"Les médicaments vendus dans la rue sont un obstacle à la lutte contre le paludisme"
Alors que l'Afrique assiste au déploiement timide du RTS,S, le premier vaccin recommandé contre le paludisme chez les enfants, la Professeure Francine Ntoumi, spécialiste de la malaria, revient sur les derniers développements.
Le paludisme reste un problème majeur de santé publique et de développement en Afrique. Au cours de l’année dernière, environ 95 % des 228 millions de cas estimés ont été détectés sur le continent, alors que la maladie a tué environ 600.000 personnes. Heureusement, des succès importants ont aussi été enregistrés. Des recommandations historiques sur l’utilisation du premier vaccin antipaludique RTS,S ont été publiées par l’Organisation mondiale de la Santé en fin d’année dernière. Ce vaccin sera utilisé pour prévenir le paludisme chez les enfants âgés de six mois à cinq ans et vivant dans des milieux où la transmission est modérée à forte.

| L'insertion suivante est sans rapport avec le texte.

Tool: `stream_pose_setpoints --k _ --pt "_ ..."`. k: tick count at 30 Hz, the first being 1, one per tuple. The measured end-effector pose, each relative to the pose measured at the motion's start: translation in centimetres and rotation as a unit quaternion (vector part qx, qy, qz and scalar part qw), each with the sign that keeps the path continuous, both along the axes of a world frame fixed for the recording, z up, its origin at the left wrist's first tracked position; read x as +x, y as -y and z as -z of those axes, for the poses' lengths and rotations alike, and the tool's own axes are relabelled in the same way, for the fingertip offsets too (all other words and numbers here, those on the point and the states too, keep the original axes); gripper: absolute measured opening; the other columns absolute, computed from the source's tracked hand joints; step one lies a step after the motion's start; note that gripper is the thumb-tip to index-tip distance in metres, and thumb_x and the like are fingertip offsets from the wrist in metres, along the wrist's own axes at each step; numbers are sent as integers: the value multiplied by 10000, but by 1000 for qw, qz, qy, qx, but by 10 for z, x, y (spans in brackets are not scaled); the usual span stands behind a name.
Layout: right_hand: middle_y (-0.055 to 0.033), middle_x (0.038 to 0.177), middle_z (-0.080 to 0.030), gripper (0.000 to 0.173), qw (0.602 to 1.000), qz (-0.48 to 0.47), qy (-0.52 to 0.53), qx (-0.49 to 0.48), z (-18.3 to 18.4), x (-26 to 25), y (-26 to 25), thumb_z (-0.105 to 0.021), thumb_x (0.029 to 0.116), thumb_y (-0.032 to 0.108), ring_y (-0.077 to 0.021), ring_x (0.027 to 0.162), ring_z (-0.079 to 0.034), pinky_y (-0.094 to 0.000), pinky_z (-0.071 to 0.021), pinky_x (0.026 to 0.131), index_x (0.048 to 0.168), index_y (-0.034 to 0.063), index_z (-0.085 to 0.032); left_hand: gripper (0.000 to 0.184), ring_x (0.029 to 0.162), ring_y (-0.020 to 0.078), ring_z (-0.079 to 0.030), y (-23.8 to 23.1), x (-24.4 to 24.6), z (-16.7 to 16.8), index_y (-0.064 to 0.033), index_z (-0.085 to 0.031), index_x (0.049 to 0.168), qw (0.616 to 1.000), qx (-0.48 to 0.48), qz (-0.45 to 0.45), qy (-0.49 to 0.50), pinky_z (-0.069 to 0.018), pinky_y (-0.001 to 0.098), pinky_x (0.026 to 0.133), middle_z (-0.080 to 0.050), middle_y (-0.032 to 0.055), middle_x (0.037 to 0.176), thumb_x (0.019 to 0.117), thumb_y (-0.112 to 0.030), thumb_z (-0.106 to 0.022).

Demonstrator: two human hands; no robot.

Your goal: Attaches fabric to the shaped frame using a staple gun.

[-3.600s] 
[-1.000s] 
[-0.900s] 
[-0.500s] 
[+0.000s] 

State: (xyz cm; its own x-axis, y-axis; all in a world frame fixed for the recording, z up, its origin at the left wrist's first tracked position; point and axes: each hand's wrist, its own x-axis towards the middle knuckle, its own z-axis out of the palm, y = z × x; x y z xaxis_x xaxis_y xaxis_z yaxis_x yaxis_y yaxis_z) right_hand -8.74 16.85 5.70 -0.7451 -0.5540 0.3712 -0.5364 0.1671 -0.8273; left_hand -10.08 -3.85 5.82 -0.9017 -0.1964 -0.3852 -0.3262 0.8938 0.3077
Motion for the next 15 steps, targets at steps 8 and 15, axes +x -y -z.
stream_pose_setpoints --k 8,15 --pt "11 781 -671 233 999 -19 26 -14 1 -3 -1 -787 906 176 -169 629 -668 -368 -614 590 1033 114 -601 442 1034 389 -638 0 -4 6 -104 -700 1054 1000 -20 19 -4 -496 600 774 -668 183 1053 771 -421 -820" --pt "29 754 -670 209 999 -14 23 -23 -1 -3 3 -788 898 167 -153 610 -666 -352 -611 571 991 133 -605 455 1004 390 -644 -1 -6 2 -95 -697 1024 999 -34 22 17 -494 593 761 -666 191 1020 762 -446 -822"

Mais alors que cette nouvelle piqûre tarde à être déployée dans les pays d'Afrique subsaharienne durement touchés par le paludisme, un nouveau vaccin nommé R21 affiche des résultats très prometteurs. En attendant les essais cliniques de phase 3, de nombreux scientifiques africains sont en quête de nouvelles armes contre cette terrible maladie. Certains d'entre eux contribuent directement au développement de vaccins. C'est notamment le cas du centre de recherches médicales de Lambaréné (CERMEL) au Gabon, qui a participé aux essais cliniques de RTS,S (pour l’Afrique centrale)
"Le Burkina Faso a une expertise reconnue dans les essais cliniques et les différents groupes participent aux essais cliniques d’autres candidats vaccins. C’est important de souligner cela car beaucoup pensent que les chercheurs africains sont juste des observateurs", explique la Pre Francine Ntoumi, parasitologue et première femme africaine responsable du secrétariat de l'Initiative Multilatérale sur le paludisme.
Il faudra plus qu'un vaccin pour vaincre le paludisme
Si les résultats du vaccin R21 suscitent de l'espoir, il faudra sans doute plus que cette piqûre pour en finir avec cette maladie transmissible à l'homme par les piqûres de moustiques infectés. Pour la Professeur Ntoumi, "il sera difficile d’avoir un vaccin avec une efficacité suffisante pour résoudre le problème du paludisme à lui seul".
Celle qui dirige aussi la Fondation congolaise pour la recherche médicale à Brazzaville estime que les outils de lutte contre le paludisme mis à notre disposition "sont mal ou peu utilisés". Avant d'ajouter que "les médicaments vendus dans la rue, peu contrôlés et souvent inefficaces, sont un obstacle à la lutte contre le paludisme".